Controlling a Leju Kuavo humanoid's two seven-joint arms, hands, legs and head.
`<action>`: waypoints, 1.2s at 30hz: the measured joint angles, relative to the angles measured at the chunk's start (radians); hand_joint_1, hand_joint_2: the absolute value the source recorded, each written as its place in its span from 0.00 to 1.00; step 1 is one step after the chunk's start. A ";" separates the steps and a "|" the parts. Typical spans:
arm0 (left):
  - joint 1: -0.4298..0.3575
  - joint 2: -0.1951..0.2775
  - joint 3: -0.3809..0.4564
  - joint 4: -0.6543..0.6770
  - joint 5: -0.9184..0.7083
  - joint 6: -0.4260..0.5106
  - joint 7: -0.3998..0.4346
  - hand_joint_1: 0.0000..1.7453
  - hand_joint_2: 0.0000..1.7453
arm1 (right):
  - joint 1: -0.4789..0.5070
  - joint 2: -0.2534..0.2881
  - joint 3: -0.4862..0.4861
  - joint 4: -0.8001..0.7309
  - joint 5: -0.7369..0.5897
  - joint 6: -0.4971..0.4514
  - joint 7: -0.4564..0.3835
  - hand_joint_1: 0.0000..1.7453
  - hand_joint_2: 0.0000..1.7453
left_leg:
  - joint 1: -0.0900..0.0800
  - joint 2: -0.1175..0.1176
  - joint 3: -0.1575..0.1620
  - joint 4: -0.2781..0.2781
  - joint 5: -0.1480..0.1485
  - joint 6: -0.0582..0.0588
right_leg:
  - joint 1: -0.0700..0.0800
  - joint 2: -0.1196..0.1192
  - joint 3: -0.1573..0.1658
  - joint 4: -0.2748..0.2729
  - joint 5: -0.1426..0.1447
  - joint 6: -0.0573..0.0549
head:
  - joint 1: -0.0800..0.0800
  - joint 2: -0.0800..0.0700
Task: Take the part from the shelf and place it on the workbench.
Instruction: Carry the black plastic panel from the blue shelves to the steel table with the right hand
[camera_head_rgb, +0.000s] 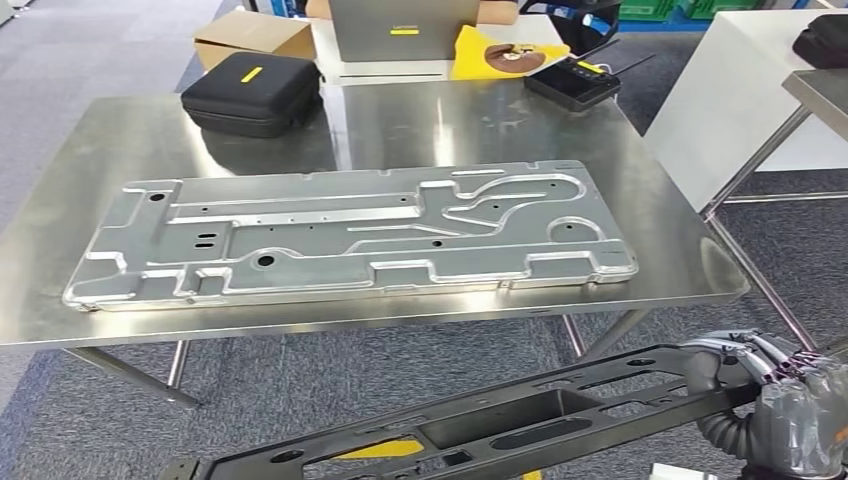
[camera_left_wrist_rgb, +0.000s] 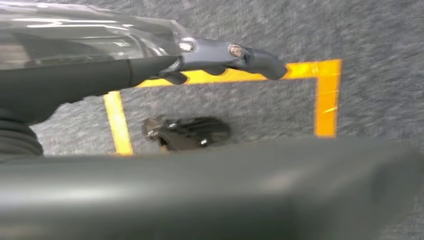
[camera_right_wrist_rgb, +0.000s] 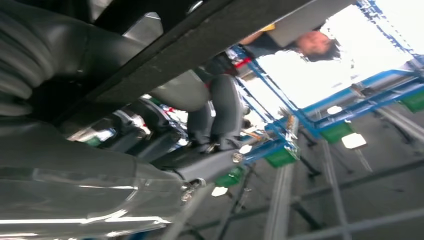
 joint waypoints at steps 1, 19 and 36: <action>-0.001 0.000 0.000 0.000 0.000 0.000 -0.001 0.00 1.00 | 0.000 0.002 0.000 0.000 0.000 0.001 -0.001 1.00 1.00 | 0.000 0.000 0.002 0.002 -0.004 -0.005 | -0.002 0.000 0.004 -0.004 -0.002 -0.005 | -0.001 0.000; 0.007 0.000 0.001 0.000 0.001 0.000 -0.004 0.00 1.00 | -0.017 0.025 0.001 0.000 0.007 0.012 -0.004 1.00 1.00 | 0.006 0.000 -0.075 0.008 0.064 0.017 | -0.009 -0.001 0.068 0.053 -0.118 0.022 | -0.002 0.000; -0.004 0.000 0.001 0.000 0.001 0.000 -0.006 0.00 1.00 | -0.027 0.024 -0.018 -0.017 0.018 0.010 -0.012 1.00 1.00 | 0.008 0.000 -0.092 0.193 -0.088 -0.028 | -0.011 -0.007 0.013 0.001 -0.018 -0.024 | -0.005 0.000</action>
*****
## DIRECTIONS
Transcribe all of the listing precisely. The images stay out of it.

## RESULT
Controlling a Leju Kuavo humanoid's two seven-joint arms, hands, legs and head.
`<action>`: waypoints, 1.2s at 30hz: the measured joint angles, relative to the angles measured at the chunk's start (radians); hand_joint_1, hand_joint_2: the absolute value the source recorded, each written as its place in its span from 0.00 to 1.00; step 1 is one step after the chunk's start. A ";" separates the steps and a "|" the parts. Typical spans:
arm0 (left):
  - joint 1: -0.4298..0.3575
  - joint 2: -0.1951..0.2775
  - joint 3: -0.3809..0.4564
  - joint 4: -0.6543..0.6770
  - joint 5: -0.9184..0.7083
  - joint 6: -0.4260..0.5106
  - joint 7: -0.3998..0.4346
  - hand_joint_1: 0.0000..1.7453
  - hand_joint_2: 0.0000..1.7453
arm1 (right):
  - joint 1: -0.4789..0.5070
  - joint 2: -0.2534..0.2881
  - joint 3: -0.4862..0.4861
  - joint 4: -0.8001..0.7309
  - joint 5: -0.7369..0.5897
  - joint 6: -0.4971..0.4514
  - joint 7: -0.4564..0.3835
  - hand_joint_1: 0.0000..1.7453
  - hand_joint_2: 0.0000..1.7453
left_leg:
  - joint 1: -0.0900..0.0800
  - joint 2: -0.1175..0.1176
  - joint 3: -0.1575..0.1620
  - joint 4: -0.2781..0.2781
  - joint 5: -0.1480..0.1485
  - joint 6: -0.0582..0.0588
right_leg:
  - joint 1: -0.0700..0.0800
  - joint 2: -0.1196..0.1192
  - joint 3: -0.1573..0.1658
  - joint 4: -0.2748..0.2729
  - joint 5: -0.1426..0.1447
  - joint 6: -0.0573..0.0549
head:
  - joint 1: -0.0800..0.0800
  - joint 2: -0.0800..0.0700
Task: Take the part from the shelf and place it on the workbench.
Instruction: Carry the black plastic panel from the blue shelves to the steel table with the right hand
[camera_head_rgb, +0.000s] 
[camera_left_wrist_rgb, +0.000s] 
[camera_right_wrist_rgb, +0.000s] 
 joint waypoints at steps 1, 19 and 36: <action>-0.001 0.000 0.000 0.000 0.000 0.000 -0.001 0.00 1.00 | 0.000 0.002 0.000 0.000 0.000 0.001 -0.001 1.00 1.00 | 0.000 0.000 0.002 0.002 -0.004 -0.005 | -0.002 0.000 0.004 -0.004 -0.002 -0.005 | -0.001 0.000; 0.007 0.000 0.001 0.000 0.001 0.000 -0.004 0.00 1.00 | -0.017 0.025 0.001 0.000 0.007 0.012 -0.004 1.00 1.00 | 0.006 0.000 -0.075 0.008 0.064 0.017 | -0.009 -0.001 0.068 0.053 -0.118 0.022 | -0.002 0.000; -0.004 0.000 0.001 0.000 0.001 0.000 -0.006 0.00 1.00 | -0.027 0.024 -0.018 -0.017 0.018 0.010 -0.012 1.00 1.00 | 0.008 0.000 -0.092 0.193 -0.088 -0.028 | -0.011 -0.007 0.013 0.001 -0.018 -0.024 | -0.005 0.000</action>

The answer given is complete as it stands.